One cold evening I drove out with a trunk full of groceries, thinking about small things. I pulled into a parking lot to figure out dinner, and then — the sudden sickening sound.
I hit the brake and felt the car list. Tires hissed like a spilled breath.
I got out. A man was standing by a black coat and a flat gaze.
"Your tire's flat," he said.
It was Oliver. He had been passing by and saw me. He looked at the wheel, then at me, then smiled that crooked smile.

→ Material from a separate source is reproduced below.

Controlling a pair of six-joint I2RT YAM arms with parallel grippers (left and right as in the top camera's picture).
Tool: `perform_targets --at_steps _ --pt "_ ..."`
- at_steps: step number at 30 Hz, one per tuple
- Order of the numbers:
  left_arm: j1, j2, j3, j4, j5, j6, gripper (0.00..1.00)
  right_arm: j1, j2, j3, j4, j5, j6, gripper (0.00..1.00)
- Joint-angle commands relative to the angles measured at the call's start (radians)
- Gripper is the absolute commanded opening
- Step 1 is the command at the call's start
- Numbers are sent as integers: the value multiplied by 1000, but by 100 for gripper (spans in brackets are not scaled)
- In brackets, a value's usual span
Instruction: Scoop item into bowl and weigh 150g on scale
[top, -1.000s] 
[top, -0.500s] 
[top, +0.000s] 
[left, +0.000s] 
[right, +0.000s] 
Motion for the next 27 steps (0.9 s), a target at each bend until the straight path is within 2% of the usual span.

"Of course," I said. "Only you would show up for that."
He shrugged. "I make a habit of showing up when it counts."
He crouched to change the tire. The jacket he had put on my shoulders weeks ago hung over the seat. The night smelled like rain and cheap gas and something better: the truth, and the slow repair of two stubborn hearts.
"Will you ride with me?" he asked when the tire was fixed.
"I will," I said.
He reached for my hand like he always had, and this time, the hand met his without fear. The world was not perfect. People still whispered. I still had scars. But my tire was fixed, and someone had come to tell me — simply and plainly — that he could see the flat and could help.
"Thank you," I said.
"You're welcome," Oliver said, and then, quieter, "I mean it."
It was a small moment, nothing like a grand ending. But the flat tire and the man who told me about it would, for a long time, be mine.